REQUIRED ACTION:
Consider the listing below. Extract exactly the lines from the line containing "(314, 287): -36, 6, 40" to the line containing "Part of a corpus", both included.

DATA EXTRACTS:
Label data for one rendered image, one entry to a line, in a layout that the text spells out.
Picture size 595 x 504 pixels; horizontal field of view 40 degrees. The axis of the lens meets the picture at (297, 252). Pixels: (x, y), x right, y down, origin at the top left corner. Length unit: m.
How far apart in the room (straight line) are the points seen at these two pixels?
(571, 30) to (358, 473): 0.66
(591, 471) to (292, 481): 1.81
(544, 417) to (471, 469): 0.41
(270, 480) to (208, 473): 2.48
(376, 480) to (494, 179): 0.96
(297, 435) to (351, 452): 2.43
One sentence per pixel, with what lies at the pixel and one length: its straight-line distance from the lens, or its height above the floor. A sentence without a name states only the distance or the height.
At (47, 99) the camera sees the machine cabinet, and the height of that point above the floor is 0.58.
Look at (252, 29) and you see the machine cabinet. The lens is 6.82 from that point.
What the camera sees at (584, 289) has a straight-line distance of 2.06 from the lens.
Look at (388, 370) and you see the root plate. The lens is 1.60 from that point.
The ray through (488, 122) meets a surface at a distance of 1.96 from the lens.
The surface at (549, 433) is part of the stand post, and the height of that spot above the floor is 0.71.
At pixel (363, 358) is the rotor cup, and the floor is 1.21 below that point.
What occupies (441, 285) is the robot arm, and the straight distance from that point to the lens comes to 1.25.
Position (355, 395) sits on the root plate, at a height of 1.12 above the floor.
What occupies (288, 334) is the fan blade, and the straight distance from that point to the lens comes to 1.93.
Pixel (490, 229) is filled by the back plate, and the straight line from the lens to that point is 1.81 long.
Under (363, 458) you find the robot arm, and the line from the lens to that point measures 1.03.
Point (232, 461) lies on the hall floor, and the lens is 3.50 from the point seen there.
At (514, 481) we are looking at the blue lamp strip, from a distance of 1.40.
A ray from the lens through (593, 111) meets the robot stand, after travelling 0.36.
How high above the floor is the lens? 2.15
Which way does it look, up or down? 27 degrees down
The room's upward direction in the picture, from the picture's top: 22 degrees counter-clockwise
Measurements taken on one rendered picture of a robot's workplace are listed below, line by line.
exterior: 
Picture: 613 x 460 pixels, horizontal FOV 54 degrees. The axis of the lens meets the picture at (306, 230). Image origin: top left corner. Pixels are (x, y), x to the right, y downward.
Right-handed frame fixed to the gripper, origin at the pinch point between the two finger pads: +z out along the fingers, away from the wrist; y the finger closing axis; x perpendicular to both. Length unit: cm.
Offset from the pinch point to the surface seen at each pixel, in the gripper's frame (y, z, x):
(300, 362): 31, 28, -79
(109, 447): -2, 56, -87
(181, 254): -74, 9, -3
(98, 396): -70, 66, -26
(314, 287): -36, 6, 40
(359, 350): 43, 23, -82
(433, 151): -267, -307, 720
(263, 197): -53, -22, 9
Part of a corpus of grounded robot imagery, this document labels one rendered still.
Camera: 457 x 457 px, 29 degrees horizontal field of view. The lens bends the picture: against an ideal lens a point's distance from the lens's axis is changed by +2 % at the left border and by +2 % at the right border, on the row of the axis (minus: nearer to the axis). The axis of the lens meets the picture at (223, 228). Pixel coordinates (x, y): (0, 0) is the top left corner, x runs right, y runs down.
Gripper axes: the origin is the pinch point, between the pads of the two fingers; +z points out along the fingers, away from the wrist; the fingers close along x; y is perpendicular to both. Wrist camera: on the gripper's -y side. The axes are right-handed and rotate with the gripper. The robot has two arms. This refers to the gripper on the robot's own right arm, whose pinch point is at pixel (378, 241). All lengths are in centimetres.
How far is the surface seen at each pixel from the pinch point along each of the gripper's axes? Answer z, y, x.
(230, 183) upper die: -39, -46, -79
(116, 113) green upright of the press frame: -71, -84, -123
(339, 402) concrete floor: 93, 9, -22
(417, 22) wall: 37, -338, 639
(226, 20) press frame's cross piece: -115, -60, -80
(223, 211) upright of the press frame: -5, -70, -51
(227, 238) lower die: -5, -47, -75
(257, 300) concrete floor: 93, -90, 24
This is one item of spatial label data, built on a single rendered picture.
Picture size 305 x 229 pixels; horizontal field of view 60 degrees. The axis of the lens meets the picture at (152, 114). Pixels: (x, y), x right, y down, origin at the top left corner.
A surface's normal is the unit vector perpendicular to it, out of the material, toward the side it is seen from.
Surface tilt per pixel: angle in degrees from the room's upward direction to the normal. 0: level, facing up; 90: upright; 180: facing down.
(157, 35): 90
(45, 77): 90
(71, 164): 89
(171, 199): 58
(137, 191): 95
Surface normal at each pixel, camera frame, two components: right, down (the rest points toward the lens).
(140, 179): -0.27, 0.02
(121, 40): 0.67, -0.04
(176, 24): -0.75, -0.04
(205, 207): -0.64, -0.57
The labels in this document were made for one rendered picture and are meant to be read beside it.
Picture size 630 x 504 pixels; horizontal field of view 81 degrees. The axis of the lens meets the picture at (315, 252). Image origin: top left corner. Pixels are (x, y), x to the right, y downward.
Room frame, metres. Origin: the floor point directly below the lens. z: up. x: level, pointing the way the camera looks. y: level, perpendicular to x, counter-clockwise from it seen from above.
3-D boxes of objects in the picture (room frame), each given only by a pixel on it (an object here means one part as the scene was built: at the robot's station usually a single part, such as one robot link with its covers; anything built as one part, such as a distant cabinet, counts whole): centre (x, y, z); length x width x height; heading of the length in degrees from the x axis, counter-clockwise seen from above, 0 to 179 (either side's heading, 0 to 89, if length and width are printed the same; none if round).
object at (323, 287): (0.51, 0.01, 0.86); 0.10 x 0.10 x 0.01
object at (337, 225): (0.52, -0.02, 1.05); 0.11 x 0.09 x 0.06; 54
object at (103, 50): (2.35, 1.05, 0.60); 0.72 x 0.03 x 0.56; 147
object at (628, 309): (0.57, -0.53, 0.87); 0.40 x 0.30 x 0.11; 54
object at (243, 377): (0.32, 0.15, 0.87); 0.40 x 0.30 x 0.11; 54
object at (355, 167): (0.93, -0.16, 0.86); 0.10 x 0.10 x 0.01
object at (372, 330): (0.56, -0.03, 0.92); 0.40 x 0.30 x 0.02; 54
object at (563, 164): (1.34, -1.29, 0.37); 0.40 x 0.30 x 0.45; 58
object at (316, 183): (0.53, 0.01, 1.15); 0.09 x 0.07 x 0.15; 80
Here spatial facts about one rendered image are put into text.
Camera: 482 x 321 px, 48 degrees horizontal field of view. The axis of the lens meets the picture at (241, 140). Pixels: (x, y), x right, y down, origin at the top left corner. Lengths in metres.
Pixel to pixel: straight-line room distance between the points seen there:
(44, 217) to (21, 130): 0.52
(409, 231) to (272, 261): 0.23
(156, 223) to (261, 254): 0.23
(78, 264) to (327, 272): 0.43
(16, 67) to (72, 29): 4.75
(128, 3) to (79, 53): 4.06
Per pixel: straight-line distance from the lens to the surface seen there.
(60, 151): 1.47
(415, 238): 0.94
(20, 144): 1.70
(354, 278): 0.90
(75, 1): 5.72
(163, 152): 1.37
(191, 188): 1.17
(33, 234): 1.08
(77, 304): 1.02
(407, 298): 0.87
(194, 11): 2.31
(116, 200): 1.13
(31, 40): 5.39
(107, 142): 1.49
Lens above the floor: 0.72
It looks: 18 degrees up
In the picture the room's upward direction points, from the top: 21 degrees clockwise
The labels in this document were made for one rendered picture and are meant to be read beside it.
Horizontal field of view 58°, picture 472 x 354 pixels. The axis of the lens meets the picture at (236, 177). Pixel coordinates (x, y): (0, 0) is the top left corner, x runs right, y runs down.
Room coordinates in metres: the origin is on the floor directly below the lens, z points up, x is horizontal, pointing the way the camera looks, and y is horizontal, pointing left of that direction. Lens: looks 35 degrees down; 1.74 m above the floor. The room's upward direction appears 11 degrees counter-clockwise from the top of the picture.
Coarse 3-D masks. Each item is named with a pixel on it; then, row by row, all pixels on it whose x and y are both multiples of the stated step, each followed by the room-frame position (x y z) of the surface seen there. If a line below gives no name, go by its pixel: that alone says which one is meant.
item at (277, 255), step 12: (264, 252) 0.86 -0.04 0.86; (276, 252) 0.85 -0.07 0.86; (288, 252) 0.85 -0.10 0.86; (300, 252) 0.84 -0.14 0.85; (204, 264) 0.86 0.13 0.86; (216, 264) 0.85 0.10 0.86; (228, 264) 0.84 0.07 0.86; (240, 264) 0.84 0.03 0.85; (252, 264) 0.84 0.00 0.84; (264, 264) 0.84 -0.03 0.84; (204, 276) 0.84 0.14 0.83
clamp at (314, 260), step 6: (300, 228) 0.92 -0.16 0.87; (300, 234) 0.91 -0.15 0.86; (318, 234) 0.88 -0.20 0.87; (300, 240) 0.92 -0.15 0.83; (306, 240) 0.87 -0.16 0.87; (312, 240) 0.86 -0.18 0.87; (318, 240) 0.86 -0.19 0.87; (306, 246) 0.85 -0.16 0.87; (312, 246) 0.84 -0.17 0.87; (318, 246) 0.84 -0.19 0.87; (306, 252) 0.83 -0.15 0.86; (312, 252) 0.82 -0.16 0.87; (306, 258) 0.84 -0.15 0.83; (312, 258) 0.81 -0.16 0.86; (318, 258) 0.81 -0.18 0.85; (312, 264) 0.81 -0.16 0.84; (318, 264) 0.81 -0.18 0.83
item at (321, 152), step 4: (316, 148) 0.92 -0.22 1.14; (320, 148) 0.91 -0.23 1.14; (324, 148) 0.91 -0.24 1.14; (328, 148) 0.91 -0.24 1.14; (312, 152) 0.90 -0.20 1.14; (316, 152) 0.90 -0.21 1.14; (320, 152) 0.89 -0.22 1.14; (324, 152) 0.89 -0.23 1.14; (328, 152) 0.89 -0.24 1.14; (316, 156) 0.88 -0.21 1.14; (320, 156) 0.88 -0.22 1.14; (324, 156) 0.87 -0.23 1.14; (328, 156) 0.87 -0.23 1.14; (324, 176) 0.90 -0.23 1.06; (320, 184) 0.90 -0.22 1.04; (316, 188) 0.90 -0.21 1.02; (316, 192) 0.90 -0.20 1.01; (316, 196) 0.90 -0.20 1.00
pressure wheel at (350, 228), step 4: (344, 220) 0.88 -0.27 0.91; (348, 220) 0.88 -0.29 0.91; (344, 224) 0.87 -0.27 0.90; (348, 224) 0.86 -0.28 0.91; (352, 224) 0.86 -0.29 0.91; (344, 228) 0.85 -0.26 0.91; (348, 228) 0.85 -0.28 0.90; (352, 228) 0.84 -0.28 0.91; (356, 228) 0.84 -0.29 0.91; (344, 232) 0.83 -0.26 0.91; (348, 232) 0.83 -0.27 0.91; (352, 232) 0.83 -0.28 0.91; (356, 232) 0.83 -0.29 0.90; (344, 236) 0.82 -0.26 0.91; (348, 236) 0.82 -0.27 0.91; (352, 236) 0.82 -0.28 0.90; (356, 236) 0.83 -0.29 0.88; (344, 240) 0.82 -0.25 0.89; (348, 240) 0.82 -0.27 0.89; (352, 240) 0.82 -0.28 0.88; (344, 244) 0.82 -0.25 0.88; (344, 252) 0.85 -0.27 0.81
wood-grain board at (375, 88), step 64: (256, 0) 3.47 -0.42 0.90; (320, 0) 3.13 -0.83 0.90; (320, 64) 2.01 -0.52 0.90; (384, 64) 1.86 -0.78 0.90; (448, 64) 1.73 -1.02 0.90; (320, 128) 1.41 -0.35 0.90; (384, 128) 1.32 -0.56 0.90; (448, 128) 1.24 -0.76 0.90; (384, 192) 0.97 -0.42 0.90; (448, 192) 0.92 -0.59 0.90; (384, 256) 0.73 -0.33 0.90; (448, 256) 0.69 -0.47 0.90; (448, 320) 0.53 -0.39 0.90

ANSWER FOR THE TASK:
(314, 287): -36, 6, 40
(359, 350): 43, 23, -82
(433, 151): -267, -307, 720
(263, 197): -53, -22, 9
Part of a corpus of grounded robot imagery, this document labels one rendered still.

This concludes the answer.